** Opening Dataset extract block **

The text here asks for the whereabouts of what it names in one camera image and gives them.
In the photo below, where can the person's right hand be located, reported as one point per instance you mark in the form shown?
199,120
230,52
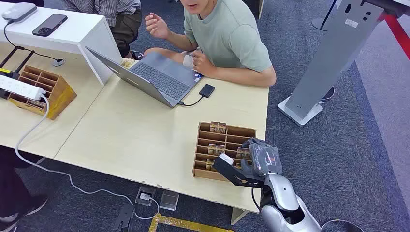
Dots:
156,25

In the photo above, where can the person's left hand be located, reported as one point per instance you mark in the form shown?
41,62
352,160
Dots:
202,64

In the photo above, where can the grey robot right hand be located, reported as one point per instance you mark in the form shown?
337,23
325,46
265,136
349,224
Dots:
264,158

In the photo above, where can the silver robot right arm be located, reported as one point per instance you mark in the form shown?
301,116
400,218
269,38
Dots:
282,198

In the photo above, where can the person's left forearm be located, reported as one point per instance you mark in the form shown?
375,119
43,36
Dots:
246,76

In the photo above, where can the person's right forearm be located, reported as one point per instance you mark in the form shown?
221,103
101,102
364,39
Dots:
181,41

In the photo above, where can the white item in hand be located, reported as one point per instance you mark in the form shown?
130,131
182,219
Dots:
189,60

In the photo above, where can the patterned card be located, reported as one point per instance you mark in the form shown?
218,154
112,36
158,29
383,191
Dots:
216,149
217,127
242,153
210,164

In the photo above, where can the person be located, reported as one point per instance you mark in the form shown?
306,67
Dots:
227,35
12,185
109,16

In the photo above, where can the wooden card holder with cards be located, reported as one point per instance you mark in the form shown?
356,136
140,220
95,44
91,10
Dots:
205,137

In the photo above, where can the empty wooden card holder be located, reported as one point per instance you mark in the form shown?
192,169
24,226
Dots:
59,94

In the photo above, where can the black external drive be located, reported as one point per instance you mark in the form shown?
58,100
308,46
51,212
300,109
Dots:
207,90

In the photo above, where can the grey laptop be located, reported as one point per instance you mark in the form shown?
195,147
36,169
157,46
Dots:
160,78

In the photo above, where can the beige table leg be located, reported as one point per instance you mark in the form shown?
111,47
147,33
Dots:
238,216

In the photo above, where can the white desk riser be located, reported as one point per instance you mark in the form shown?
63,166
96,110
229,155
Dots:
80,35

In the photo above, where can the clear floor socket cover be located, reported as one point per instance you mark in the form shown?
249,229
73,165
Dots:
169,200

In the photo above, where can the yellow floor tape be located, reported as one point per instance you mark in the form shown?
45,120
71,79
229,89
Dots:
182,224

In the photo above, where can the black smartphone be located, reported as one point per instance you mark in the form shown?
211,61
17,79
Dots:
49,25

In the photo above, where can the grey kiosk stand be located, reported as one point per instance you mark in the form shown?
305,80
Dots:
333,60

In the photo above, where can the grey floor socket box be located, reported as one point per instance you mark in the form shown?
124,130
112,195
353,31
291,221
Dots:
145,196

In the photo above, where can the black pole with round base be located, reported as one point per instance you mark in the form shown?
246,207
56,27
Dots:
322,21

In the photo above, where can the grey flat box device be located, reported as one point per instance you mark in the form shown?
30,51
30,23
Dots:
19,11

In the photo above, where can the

** Closing Dataset extract block **
** Opening Dataset extract block **

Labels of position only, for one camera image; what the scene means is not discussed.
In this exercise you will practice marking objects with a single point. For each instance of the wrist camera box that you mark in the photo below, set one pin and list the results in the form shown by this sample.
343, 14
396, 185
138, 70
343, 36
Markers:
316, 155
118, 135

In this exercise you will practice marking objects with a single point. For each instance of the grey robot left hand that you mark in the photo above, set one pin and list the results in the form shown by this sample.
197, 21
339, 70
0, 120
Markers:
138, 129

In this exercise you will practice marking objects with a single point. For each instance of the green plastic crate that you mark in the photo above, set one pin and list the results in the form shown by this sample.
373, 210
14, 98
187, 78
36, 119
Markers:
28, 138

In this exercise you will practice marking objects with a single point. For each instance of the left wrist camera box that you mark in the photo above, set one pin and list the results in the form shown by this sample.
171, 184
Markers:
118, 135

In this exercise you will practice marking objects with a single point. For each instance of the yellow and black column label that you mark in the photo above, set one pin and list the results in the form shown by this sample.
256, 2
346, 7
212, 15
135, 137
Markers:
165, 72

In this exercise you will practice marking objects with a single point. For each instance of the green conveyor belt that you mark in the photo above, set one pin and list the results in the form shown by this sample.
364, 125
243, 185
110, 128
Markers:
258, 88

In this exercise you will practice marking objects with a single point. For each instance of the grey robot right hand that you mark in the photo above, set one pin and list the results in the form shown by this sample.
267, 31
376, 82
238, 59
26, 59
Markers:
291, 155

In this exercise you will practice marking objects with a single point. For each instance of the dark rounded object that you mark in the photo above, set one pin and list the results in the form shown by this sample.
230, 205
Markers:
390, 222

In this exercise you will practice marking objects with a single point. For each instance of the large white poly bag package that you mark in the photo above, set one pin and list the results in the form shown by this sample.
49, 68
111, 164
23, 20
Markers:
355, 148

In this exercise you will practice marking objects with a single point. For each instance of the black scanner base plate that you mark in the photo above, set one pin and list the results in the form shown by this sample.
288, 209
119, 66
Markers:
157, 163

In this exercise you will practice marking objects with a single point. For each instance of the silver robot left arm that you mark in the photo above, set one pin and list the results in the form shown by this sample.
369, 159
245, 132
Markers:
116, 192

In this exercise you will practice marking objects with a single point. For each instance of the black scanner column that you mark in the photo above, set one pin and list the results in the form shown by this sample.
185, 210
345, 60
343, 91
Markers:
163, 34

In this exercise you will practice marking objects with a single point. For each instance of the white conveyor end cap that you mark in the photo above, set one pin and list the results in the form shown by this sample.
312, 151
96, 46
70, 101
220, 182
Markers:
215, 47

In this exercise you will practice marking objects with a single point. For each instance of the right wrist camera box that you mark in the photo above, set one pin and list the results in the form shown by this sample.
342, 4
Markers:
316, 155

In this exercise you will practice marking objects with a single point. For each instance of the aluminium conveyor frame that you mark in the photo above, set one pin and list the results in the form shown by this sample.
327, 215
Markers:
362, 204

** Closing Dataset extract block **

__What you need to do__. Every line in the material above that has the word "black" should be copied.

__Result of the exercise__.
In the photo above, where can the black external drive be located, reported as one point per instance you mark in the form shown?
In the photo above, where can the black smartphone be located, reported as one point per instance you mark in the form shown?
In the photo above, where can the black pole with round base be located, reported as one point per instance you mark in the form shown?
In this exercise you will practice marking objects with a single point. For each instance of the yellow and black column label that you mark in the photo above, set one pin and list the results in the form shown by this sample.
In this exercise you will practice marking objects with a single point. For each instance of the black scanner base plate that you mark in the photo above, set one pin and list the results in the form shown by this sample.
In this exercise you will practice marking objects with a single point. For each instance of the black scanner column that you mark in the photo above, set one pin and list the results in the form shown by this sample.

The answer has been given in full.